Task prompt: Copy the data that follows exactly, and include none of its images.

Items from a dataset
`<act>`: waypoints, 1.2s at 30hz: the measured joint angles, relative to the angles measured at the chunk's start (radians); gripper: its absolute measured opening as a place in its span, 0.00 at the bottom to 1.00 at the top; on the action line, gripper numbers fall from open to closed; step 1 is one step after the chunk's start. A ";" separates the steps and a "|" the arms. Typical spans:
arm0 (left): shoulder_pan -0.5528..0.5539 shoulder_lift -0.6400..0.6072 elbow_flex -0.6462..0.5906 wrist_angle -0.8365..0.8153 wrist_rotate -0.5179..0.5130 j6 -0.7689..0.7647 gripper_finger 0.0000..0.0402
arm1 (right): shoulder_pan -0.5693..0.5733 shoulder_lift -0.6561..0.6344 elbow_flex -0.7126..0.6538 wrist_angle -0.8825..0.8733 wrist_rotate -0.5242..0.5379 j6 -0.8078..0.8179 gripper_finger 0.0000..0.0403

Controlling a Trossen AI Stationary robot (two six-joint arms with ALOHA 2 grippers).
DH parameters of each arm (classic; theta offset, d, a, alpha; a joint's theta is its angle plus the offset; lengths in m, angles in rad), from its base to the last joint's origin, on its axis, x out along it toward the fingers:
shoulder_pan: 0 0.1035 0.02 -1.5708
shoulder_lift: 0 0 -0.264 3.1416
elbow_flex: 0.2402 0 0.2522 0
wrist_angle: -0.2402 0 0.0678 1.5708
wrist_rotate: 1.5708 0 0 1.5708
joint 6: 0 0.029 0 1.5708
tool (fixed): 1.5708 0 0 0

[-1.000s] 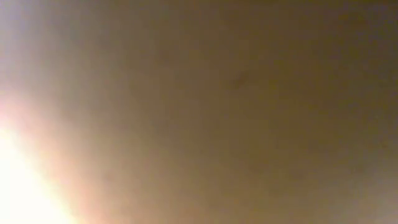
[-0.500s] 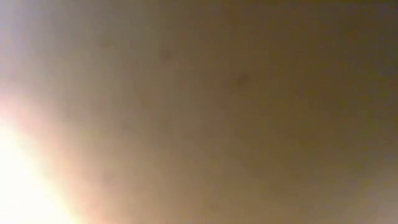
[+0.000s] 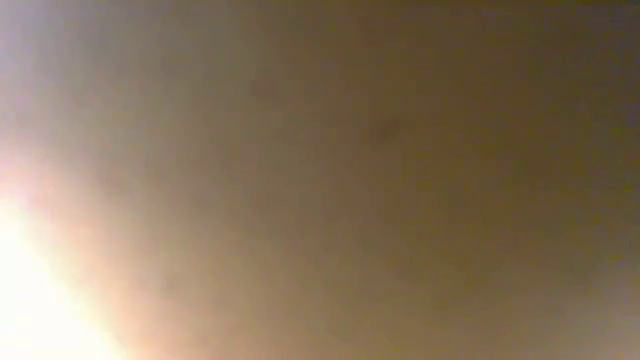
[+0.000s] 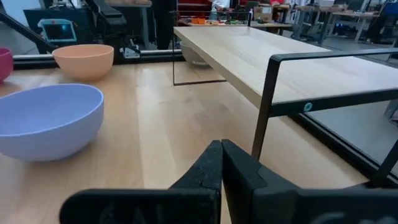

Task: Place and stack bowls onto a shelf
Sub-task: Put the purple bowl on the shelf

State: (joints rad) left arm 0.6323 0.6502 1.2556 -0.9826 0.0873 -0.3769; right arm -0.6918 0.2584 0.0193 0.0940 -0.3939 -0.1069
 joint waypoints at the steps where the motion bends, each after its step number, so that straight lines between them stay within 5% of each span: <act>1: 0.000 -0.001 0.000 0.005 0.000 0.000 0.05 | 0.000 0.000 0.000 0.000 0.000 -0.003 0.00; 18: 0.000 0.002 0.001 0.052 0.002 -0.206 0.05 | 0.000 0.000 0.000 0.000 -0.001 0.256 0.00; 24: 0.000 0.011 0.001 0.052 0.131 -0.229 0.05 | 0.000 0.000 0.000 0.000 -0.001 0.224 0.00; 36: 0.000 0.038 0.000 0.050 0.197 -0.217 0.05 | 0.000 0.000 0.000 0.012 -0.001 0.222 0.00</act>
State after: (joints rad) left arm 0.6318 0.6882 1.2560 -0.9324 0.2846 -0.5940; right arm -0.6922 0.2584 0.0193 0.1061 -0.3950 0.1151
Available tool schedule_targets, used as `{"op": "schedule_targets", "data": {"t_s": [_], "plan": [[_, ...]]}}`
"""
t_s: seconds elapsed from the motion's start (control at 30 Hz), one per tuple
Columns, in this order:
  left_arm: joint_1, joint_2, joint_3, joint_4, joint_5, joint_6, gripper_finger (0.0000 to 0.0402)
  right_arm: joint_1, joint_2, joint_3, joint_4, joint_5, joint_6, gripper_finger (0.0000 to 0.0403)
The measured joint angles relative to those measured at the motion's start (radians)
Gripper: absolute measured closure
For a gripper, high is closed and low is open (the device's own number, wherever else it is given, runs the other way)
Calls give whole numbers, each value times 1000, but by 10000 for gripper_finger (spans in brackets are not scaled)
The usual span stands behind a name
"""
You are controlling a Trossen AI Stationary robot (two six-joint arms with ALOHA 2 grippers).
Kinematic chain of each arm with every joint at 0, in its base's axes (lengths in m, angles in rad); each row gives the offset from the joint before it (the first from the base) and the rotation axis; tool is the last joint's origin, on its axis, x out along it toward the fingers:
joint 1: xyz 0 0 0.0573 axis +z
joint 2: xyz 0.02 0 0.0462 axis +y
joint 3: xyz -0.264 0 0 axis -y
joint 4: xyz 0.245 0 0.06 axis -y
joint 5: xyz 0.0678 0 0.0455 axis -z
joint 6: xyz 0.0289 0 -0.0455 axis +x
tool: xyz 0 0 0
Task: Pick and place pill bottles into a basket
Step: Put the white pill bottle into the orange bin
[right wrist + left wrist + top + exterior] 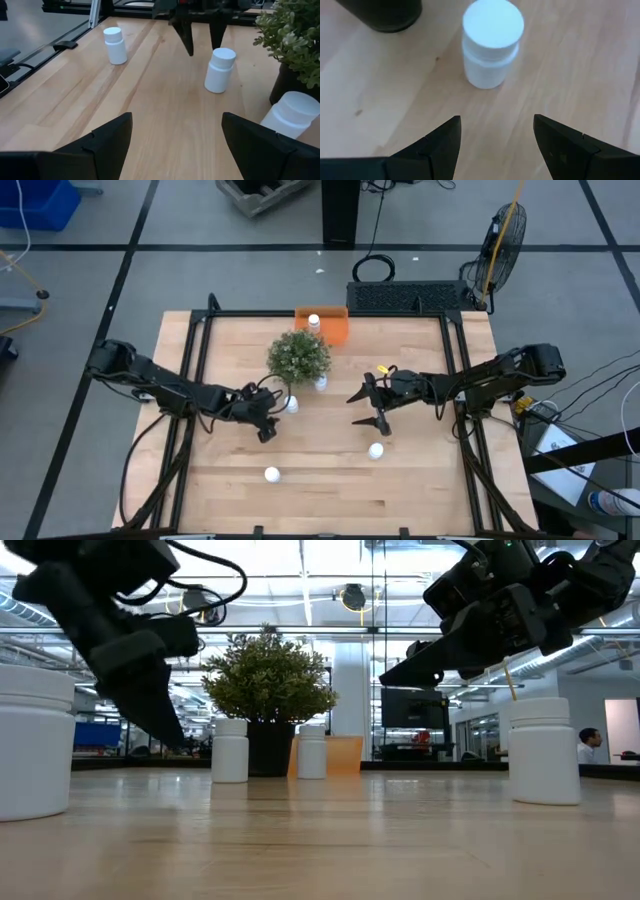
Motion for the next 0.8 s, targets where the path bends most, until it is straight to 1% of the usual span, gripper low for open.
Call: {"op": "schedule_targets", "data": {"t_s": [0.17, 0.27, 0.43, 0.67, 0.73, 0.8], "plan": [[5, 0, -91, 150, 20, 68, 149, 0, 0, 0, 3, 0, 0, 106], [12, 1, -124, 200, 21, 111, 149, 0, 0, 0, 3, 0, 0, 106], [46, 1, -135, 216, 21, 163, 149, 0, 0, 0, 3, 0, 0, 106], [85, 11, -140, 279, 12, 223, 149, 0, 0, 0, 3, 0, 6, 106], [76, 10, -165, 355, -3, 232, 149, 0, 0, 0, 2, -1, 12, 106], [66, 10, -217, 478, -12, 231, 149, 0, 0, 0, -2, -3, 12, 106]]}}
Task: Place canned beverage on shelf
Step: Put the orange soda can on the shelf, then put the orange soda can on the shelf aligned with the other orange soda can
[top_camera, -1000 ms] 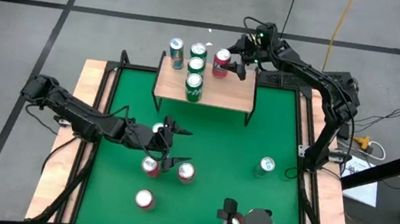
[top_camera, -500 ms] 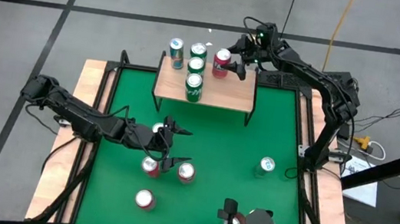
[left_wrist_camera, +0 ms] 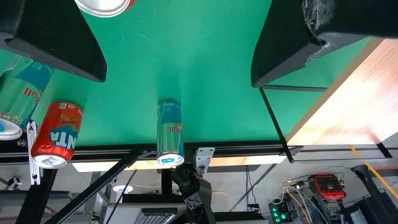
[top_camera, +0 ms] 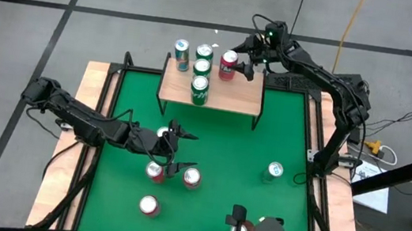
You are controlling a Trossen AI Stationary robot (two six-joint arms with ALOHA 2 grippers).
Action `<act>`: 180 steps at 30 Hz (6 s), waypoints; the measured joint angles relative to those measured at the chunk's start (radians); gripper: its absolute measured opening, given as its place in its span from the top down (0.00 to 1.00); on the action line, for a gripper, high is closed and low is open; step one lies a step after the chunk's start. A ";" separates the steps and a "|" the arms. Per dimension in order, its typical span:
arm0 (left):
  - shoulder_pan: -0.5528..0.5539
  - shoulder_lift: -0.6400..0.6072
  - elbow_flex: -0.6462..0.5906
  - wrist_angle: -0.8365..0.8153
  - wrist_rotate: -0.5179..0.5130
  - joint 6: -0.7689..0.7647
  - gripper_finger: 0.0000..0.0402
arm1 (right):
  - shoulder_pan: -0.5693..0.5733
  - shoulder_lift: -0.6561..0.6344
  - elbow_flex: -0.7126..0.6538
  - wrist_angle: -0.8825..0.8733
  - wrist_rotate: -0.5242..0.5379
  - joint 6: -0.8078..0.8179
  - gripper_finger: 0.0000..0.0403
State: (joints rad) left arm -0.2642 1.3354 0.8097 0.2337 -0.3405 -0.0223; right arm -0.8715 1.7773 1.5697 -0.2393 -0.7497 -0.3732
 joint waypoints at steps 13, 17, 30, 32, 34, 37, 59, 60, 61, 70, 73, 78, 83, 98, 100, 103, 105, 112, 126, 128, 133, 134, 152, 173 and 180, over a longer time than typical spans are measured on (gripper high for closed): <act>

Written answer:
`<act>`: waypoints, 1.2s at 30hz: the measured joint angles, relative to the angles measured at the chunk's start (radians); gripper: its absolute measured opening as a place in its span, 0.00 at the bottom to 1.00 at the top; on the action line, gripper numbers fall from open to closed; step 1 is one step after the chunk's start. A ";" separates the steps and a "|" the arms. Typical spans:
arm0 (left): shoulder_pan -0.5528..0.5539 shoulder_lift -0.6400..0.6072 elbow_flex -0.6462..0.5906 wrist_angle -0.8365..0.8153 wrist_rotate -0.5179..0.5130 j6 -0.7689..0.7647 gripper_finger 0.0000..0.0402
arm1 (right): shoulder_pan -0.5693..0.5733 shoulder_lift -0.6561..0.6344 elbow_flex -0.7126..0.6538 wrist_angle -0.8825..0.8733 wrist_rotate -0.5242..0.5379 j6 -0.8078..0.8179 gripper_finger 0.0000..0.0403

Controlling a Trossen AI Stationary robot (two six-joint arms with ALOHA 2 grippers).
DH parameters of each arm (classic; theta offset, d, a, alpha; a joint's theta is its angle plus the offset; lengths in m, angles in rad), from its base to the last joint's origin, on its axis, x out along it toward the fingers:
shoulder_pan: 0 0.1035 0.02 -1.5708
shoulder_lift: 0 0 -0.264 3.1416
elbow_flex: 0.2402 0 0.2522 0
wrist_angle: -0.2402 0 0.0678 1.5708
wrist_rotate: 1.5708 0 0 1.5708
joint 6: 0 0.029 0 1.5708
tool (fixed): 1.5708 0 0 0

[-1.000s] 
[-0.500s] 
[+0.000s] 
[+0.000s] 

Task: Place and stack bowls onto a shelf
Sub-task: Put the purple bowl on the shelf

State: (joints rad) left arm 0.6323 0.6502 1.2556 -0.9826 0.0873 -0.3769; right arm -0.6918 0.2584 0.0193 0.0940 -0.3939 -0.1069
 joint waypoints at the steps where the motion bends, each after its step number, so that straight lines between them stay within 5% of each span: <act>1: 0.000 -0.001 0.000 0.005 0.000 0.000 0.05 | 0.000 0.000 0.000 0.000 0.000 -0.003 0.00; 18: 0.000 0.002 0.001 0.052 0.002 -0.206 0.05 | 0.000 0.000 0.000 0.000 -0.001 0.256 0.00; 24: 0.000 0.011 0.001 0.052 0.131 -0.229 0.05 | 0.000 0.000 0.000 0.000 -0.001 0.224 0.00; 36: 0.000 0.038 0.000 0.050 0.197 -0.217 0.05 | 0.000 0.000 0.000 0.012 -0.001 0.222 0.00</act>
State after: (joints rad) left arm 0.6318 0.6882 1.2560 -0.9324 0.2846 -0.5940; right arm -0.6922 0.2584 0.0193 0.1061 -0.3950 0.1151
Available tool schedule_targets, used as `{"op": "schedule_targets", "data": {"t_s": [_], "plan": [[_, ...]]}}`
"""
t_s: seconds elapsed from the motion's start (control at 30 Hz), one per tuple
Columns, in this order:
  left_arm: joint_1, joint_2, joint_3, joint_4, joint_5, joint_6, gripper_finger (0.0000 to 0.0402)
  right_arm: joint_1, joint_2, joint_3, joint_4, joint_5, joint_6, gripper_finger (0.0000 to 0.0403)
The measured joint angles relative to those measured at the motion's start (radians)
Gripper: absolute measured closure
For a gripper, high is closed and low is open (the device's own number, wherever else it is given, runs the other way)
Calls give whole numbers, each value times 1000, but by 10000 for gripper_finger (spans in brackets are not scaled)
The usual span stands behind a name
"""
You are controlling a Trossen AI Stationary robot (two six-joint arms with ALOHA 2 grippers).
Kinematic chain of each arm with every joint at 0, in its base's axes (lengths in m, angles in rad); each row gives the offset from the joint before it (the first from the base) and the rotation axis; tool is the last joint's origin, on its axis, x out along it toward the fingers:
joint 1: xyz 0 0 0.0573 axis +z
joint 2: xyz 0.02 0 0.0462 axis +y
joint 3: xyz -0.264 0 0 axis -y
joint 4: xyz 0.245 0 0.06 axis -y
joint 5: xyz 0.0678 0 0.0455 axis -z
joint 6: xyz 0.0289 0 -0.0455 axis +x
tool: xyz 0 0 0
Task: Pick and place pill bottles into a basket
Step: Put the white pill bottle into the orange bin
[right wrist + left wrist + top + exterior] 
Motion for the next 0.8 s, targets where the path bends most, until it is straight to 1% of the usual span, gripper low for open.
Call: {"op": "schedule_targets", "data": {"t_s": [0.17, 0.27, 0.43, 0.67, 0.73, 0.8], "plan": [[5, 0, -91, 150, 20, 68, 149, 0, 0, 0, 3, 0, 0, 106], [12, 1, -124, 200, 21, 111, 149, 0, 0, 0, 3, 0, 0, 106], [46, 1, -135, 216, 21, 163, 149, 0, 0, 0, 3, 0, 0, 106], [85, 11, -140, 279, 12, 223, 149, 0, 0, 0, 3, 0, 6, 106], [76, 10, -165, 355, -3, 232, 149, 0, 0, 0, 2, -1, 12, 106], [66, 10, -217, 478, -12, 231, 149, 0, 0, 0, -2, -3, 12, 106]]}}
Task: Place canned beverage on shelf
Step: Put the orange soda can on the shelf, then put the orange soda can on the shelf aligned with the other orange soda can
[top_camera, -1000 ms] 
[top_camera, -500 ms] 
[left_wrist_camera, +0 ms] 
[top_camera, +0 ms] 
You are controlling a Trossen AI Stationary robot (two six-joint arms with ALOHA 2 grippers).
Action `<act>`: 180 steps at 30 Hz (6 s), waypoints; the measured joint angles relative to those measured at the chunk's start (radians); gripper: its absolute measured opening, given as its place in its span from the top down (0.00 to 1.00); on the action line, for a gripper, high is closed and low is open; step one lies a step after the chunk's start. A ";" separates the steps and a "|" the arms. Per dimension in order, its typical span:
arm0 (left):
  - shoulder_pan: -0.5528..0.5539
  - shoulder_lift: -0.6400..0.6072
  - elbow_flex: -0.6462..0.5906
  - wrist_angle: -0.8365..0.8153
  - wrist_rotate: -0.5179..0.5130
  - joint 6: -0.7689..0.7647
  - gripper_finger: 0.0000..0.0402
arm1 (right):
  - shoulder_pan: -0.5693..0.5733
  - shoulder_lift: -0.6561..0.6344
  - elbow_flex: -0.7126..0.6538
  - wrist_angle: -0.8825..0.8733
  - wrist_rotate: -0.5242..0.5379
  - joint 6: -0.8078..0.8179
  - gripper_finger: 0.0000..0.0403
State: (joints rad) left arm -0.2642 1.3354 0.8097 0.2337 -0.3405 -0.0223; right arm -0.8715 1.7773 1.5697 -0.2393 -0.7497 -0.3732
 joint waypoints at steps 13, 17, 30, 32, 34, 37, 59, 60, 61, 70, 73, 78, 83, 98, 100, 103, 105, 112, 126, 128, 133, 134, 152, 173 and 180, over a longer time than typical spans are measured on (gripper high for closed): <act>

Nothing else belongs in this output.